Midscene Automations Skills for iOS

PassAudited by VirusTotal on May 12, 2026.

Overview

Type: OpenClaw Skill Name: midscene-ios-automation Version: 1.0.5 The skill provides iOS automation using the Midscene framework, which involves high-risk capabilities such as executing code via `npx` and utilizing `Bash` for device interaction. It requires sensitive environment variables for AI model API keys and contains a potential shell injection vulnerability in `SKILL.md`, where natural language prompts are passed directly to CLI arguments (e.g., `act --prompt`) without explicit sanitization. While these features are aligned with the stated purpose of mobile testing, the inherent risks of remote package execution and command construction meet the threshold for a suspicious classification.

Findings (0)

Artifact-based informational review of SKILL.md, metadata, install specs, static scan signals, and capability signals. ClawScan does not execute the skill or run runtime probes.

What this means

If invoked on a real device, the agent could perform irreversible or account-affecting actions through the UI if the task prompt is broad or mistaken.

Why it was flagged

The skill can perform broad, state-changing iOS UI actions and even includes a destructive confirmation example. The provided instructions do not show a separate approval requirement or scope limits for actions that could delete data, change settings, send messages, or affect accounts.

Skill content
Use `act` to interact with the device... It autonomously handles all UI interactions internally — tapping, typing, scrolling, swiping, waiting, and navigating... `npx -y @midscene/ios@1 act --prompt "tap Delete, then confirm in the alert dialog"`
Recommendation

Use only on test devices or with narrowly scoped prompts, and require explicit confirmation before actions such as deleting data, purchasing, sending, calling, changing settings, or authenticating.

What this means

A broad lower-level device-control interface can bypass the safer visible-UI workflow and may enable unexpected device operations if used with risky endpoints.

Why it was flagged

The skill exposes a lower-level WebDriverAgent request path in addition to normal visible UI automation. The example is read-only, but the instruction describes lower-level device control without showing a bounded endpoint allowlist or approval model.

Skill content
Use this when the task needs lower-level device control instead of a normal visible UI interaction: `npx -y @midscene/ios@1 runwdarequest --method GET --endpoint /wda/screen`
Recommendation

Limit direct WebDriverAgent requests to known read-only or test-approved endpoints, and ask for user confirmation before any request that can change device state.

What this means

The actual automation code comes from the npm package at use time, so its behavior is outside this instruction-only artifact review.

Why it was flagged

The skill relies on runtime execution of an npm package that is not included in the reviewed artifacts. This is purpose-aligned, but users must trust the external package and its resolved version.

Skill content
Automate iOS devices using `npx -y @midscene/ios@1`.
Recommendation

Use a trusted package source, consider exact-pinning the CLI version, and review or lock dependencies before using it on sensitive devices.

What this means

Users may need to provide a paid or privileged model API key, which could incur costs or expose account access if mishandled.

Why it was flagged

The skill requires a model provider API key and endpoint configuration.
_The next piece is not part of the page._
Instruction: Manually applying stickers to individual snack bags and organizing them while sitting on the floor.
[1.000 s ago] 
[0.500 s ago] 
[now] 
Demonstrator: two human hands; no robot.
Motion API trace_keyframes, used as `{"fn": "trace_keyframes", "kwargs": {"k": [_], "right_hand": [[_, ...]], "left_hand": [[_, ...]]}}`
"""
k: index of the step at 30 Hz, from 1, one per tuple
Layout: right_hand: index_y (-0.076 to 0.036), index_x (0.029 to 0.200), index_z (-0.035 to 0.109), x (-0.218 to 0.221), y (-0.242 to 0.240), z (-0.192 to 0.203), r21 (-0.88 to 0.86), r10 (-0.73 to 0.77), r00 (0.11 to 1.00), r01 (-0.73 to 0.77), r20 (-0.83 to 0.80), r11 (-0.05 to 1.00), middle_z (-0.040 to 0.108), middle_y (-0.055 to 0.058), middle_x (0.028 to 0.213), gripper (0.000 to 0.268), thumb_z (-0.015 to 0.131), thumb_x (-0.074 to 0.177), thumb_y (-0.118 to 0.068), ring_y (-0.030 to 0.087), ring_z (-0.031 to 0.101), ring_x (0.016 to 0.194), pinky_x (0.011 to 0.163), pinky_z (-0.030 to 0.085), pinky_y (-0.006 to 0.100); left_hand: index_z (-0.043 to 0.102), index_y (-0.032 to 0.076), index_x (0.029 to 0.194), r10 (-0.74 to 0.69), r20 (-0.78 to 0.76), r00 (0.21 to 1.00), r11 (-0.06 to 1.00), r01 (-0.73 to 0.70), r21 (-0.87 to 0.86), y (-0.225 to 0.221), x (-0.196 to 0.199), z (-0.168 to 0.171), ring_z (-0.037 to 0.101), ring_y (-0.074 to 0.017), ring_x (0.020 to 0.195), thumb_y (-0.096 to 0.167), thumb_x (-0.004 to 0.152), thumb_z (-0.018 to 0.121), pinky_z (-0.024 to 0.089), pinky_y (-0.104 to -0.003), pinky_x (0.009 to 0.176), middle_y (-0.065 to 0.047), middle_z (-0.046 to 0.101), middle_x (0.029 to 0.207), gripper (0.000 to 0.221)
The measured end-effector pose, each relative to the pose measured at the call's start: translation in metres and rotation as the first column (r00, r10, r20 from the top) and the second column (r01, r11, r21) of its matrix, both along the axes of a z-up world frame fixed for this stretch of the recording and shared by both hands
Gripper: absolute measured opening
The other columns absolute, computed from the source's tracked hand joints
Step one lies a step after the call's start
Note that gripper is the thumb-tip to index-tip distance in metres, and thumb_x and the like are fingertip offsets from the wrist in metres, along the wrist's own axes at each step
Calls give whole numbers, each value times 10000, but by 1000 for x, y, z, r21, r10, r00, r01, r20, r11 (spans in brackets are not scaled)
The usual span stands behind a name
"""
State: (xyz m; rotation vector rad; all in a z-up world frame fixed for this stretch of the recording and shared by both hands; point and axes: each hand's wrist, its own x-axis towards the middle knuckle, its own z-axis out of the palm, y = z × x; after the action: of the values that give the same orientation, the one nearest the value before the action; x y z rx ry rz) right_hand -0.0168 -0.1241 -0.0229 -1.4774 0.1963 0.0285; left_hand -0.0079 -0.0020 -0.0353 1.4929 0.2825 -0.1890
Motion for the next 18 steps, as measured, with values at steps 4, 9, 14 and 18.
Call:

This is expected for Midscene, but the registry metadata lists no required environment variables or primary credential.

Skill content
MIDSCENE_MODEL_API_KEY="your-api-key"
MIDSCENE_MODEL_NAME="model-name"
MIDSCENE_MODEL_BASE_URL="https://..."
Recommendation

Use a limited-scope provider key where possible, keep `.env` files private, and verify provider billing and data-use settings.

What this means

Screenshots can contain private messages, account details, financial information, or app data that may be processed by the configured model provider.

Why it was flagged

The workflow depends on screenshots and an external model endpoint. This is aligned with the skill purpose, but the provided text does not spell out privacy, retention, or redaction boundaries for screenshots sent to the configured provider.

Skill content
Operates entirely from screenshots... Midscene requires models with strong visual grounding capabilities... MIDSCENE_MODEL_BASE_URL="https://..."
Recommendation

Avoid using this on screens containing sensitive information unless you trust the configured provider and understand its data-retention policy.